Halper also recognises the demonization that often follows opposition to the interventionist line: “When you ask people who support military intervention in Syria what will or should happen if and when Assad is removed, they will ask you why you are defending Assad and/or call you an Assadist and will dodge the question. Of course, opposing military intervention in Syria doesn’t make you any more of an Assadist than opposing the war in Iraq made you a Saddamist.”

Jamie Maxwell, however, does recognises a shift within the arguments of modern liberal interventionists: ““It [the argument] has evolved in one way: liberal commentators now know that they must address the issue of Iraq if they are going to make the case for intervention, even if it is only to insist that this intervention is nothing like Iraq. So you end up with someone like Andrew Rawnsley saying that, if liberals must take responsibility for what happened in Iraq, then the left is morally culpable for what’s happening in Syria.

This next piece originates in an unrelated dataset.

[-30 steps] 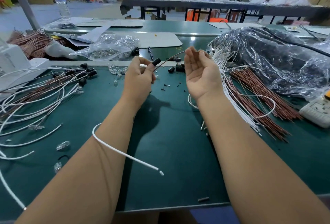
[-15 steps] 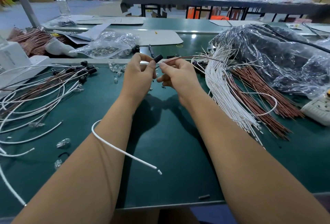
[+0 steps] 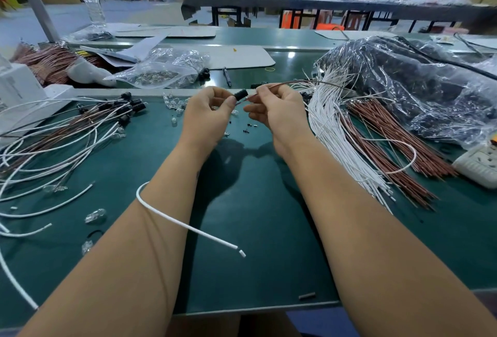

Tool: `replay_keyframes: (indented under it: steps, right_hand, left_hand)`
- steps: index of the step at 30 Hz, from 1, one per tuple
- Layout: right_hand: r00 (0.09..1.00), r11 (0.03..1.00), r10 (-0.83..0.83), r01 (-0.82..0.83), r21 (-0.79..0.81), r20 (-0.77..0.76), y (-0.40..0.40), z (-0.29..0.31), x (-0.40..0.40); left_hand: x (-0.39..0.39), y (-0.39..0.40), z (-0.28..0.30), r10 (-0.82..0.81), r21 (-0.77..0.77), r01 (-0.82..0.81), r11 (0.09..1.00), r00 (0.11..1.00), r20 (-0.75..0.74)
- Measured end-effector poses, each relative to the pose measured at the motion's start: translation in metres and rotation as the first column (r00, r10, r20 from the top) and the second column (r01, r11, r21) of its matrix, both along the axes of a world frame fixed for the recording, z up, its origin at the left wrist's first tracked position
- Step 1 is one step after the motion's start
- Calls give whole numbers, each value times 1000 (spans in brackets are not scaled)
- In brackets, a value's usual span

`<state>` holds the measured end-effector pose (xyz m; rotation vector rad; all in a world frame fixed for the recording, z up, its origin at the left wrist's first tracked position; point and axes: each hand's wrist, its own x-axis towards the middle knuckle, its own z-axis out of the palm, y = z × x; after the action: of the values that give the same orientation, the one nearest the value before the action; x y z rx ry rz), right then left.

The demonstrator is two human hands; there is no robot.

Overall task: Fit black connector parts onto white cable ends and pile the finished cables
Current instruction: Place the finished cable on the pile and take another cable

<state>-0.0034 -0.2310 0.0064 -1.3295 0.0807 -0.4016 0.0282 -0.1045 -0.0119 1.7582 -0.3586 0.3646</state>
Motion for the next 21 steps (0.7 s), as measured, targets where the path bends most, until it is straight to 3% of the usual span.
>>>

“But there are two obvious problems with this. First, liberals haven’t taken responsibility for what happened in Iraq. They’ve largely passed the blame onto Iran or ISIS or the Iraqi government. Second, the left’s case against intervention isn’t just that the west has no moral or legal authority to intervene – it’s that intervention doesn’t work. In fact, it actively makes the situation worse. That’s been the lesson from Iraq, Libya, and probably Afghanistan. That’s not pious grandstanding. It’s not gesture politics. It’s practical experience. In all seriousness, how many more times do these people want to experiment with the idea that bombing a city in the Middle East into rubble will eventually liberate it?”

“The cheerleaders for humanitarian intervention have no serious interest in the humanitarian dimension.” Peace activist Isobel Lindsay

In the opinion of veteran Scottish peace activist Isobel Lindsay, “we can say with confidence that the cheerleaders for humanitarian intervention have no serious interest in the humanitarian dimension.

“Where is their interest in action against the Saudis for their actions in Yemen or against Turkey for their current appalling attacks on the Kurds in Syria or, of course, their convenient amnesia about yet another period of intensification of Israeli attacks on Palestinians?”

Just as there has been a revival in liberal interventionist rhetoric around the Syria strikes, there has also been a reanimation of the anti-war movement in response to it. However, according to Johnson, the challenges of the Syrian conflict have left the movement in a poorer state than it was during liberal interventionism’s heyday.

READ MORE: Analysis: Why the strikes on Syria were illegal and why it matters

“The broad left was generally united against the war in Iraq minus some high-status liberals,” says Johnson. “Syria has totally divided the left and ruined relationships, friendships, political coalitions, etc. It’s a super toxic environment that has broken people’s brains on both sides and driven otherwise intelligent people into two warring camps: one where the Russian air force is somehow woke and cares deeply about the Syrian people and the other that totally glosses over the CIA’s role and the sectarian, genocidal tendencies of many in the opposition.

“One would think adults could hold two competing ideas in their head at the same time – that the Syrian government is brutal and cynical and the opposition is largely foreign-backed and tends jihadist – but evidently this isn’t allowed. Obviously, the Syrian people have, by far, suffered more than anyone in this whole shit-show, but it’s worth noting one couldn’t have scripted the past seven years any better if their goal was to divide the anti-war left. It’s in total ruins.”